## Exercise directions
In the data below, find every line with the word "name" and copy it out.

====== Source material ======

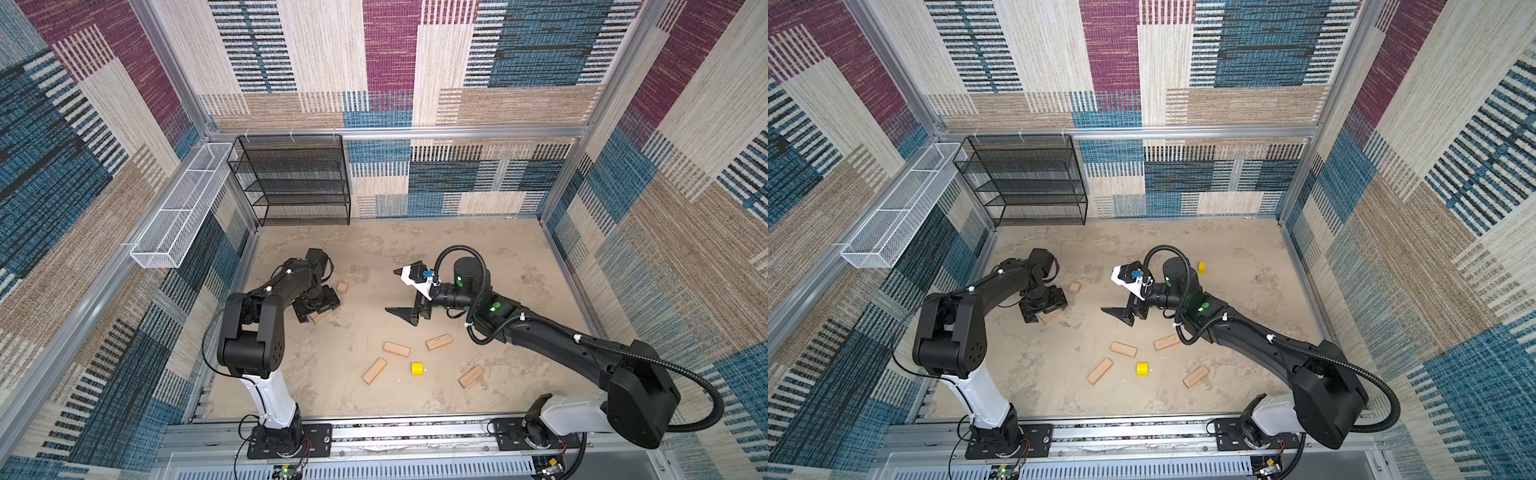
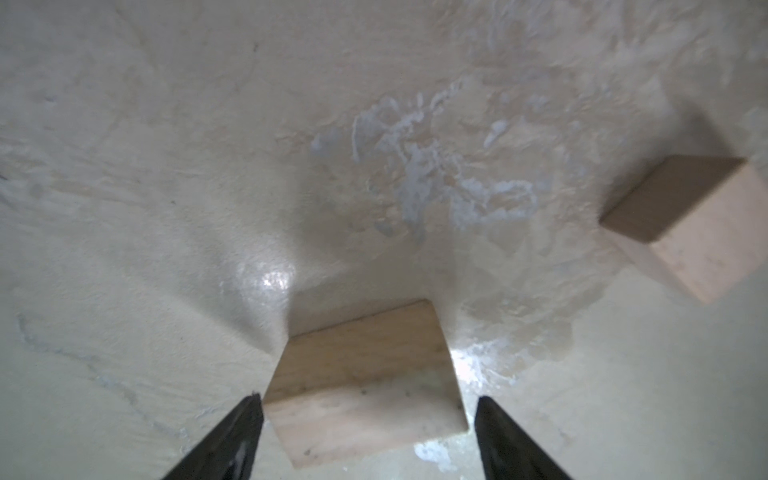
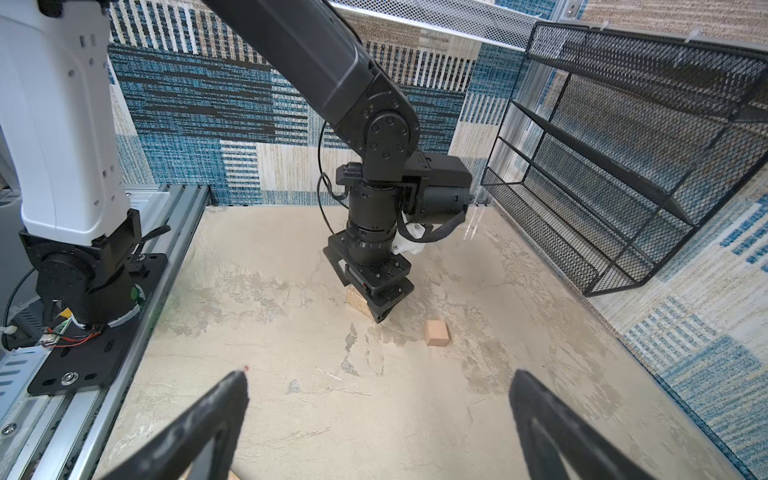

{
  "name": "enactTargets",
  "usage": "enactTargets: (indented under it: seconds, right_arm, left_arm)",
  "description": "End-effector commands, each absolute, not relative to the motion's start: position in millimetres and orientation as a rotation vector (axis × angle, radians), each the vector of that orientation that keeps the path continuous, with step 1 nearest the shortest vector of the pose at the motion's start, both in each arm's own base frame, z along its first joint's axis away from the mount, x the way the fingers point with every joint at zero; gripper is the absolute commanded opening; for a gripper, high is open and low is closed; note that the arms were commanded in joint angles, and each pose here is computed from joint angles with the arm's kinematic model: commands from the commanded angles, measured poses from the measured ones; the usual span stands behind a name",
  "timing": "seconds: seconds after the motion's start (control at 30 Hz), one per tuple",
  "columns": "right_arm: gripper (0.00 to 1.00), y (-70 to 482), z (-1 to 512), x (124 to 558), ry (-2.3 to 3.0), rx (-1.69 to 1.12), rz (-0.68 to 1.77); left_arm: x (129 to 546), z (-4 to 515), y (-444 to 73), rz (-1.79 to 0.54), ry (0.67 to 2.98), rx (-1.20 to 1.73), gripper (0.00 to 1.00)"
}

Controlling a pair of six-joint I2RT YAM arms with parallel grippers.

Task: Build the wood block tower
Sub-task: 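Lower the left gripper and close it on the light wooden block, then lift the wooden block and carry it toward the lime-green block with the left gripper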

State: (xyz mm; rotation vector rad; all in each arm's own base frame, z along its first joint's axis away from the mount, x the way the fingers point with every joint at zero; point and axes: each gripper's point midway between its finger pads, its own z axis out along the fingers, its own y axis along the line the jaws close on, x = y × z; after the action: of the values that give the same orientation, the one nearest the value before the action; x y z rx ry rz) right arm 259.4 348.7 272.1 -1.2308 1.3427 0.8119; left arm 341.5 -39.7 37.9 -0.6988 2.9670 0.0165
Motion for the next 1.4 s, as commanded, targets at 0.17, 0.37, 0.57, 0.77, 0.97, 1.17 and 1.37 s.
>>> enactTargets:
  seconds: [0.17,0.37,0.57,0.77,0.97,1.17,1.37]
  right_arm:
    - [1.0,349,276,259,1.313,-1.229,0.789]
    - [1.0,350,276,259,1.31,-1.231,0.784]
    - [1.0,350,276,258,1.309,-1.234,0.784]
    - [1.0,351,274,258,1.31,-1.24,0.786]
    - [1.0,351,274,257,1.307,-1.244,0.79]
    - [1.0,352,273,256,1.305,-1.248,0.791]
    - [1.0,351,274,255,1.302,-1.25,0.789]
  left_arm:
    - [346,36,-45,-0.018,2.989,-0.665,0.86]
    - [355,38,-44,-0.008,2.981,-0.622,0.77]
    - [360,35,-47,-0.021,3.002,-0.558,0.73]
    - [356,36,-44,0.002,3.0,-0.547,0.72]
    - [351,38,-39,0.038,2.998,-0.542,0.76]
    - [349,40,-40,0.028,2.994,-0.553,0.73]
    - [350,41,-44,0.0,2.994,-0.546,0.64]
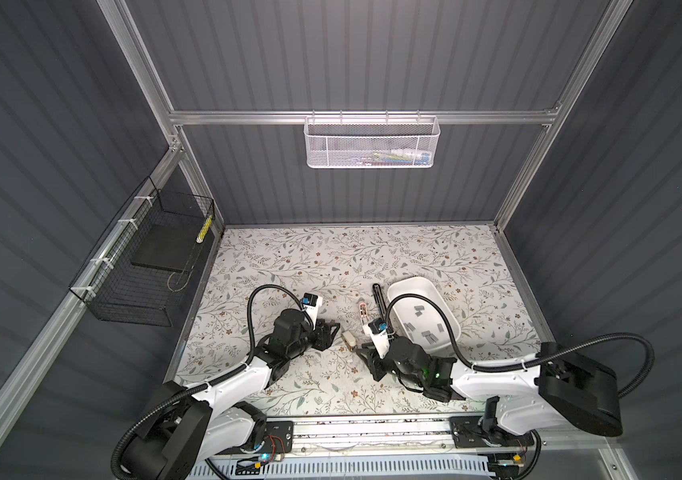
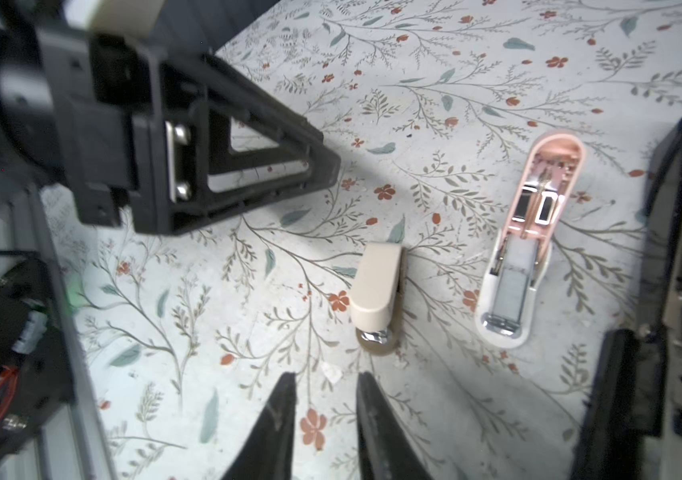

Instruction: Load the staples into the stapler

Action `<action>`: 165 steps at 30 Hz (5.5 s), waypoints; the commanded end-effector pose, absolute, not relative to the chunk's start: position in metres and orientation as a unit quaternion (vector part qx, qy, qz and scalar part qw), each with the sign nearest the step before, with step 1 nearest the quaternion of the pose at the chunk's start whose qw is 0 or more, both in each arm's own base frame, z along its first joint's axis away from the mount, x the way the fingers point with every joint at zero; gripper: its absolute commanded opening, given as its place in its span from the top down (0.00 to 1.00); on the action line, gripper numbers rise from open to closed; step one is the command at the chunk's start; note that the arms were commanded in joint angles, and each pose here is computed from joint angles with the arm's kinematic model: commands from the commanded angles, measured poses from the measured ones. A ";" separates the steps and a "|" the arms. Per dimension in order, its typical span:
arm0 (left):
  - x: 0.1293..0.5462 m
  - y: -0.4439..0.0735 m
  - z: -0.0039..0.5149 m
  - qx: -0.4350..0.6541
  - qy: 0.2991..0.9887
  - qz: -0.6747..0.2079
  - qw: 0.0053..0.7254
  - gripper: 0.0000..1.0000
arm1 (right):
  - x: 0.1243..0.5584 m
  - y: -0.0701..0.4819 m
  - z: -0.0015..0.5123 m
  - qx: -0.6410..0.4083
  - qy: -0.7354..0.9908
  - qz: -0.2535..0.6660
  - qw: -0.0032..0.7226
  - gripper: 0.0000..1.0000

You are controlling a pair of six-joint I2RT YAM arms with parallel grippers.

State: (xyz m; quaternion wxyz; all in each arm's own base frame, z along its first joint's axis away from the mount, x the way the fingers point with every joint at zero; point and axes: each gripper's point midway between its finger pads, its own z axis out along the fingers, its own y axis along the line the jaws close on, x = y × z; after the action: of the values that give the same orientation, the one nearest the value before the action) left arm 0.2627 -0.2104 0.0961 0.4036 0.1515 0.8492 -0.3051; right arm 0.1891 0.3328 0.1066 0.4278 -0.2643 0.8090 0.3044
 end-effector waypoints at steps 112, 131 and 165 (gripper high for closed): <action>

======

## Completed task
  "name": "enactTargets",
  "description": "End-effector commands, each absolute, not relative to the motion's start: position in millimetres and orientation as a rotation vector (axis × angle, radians), each the vector of that orientation that keeps the path continuous, with step 1 nearest the shortest vector of the pose at the motion's start, both in each arm's own base frame, z along its first joint's axis away from the mount, x the way the fingers point with every joint at zero; gripper is the absolute commanded opening; for a gripper, high is open and low is closed; note that the arms were commanded in joint angles, and each pose here is computed from joint angles with the arm's kinematic model: commands from the commanded angles, measured poses from the measured ones; the usual span stands behind a name",

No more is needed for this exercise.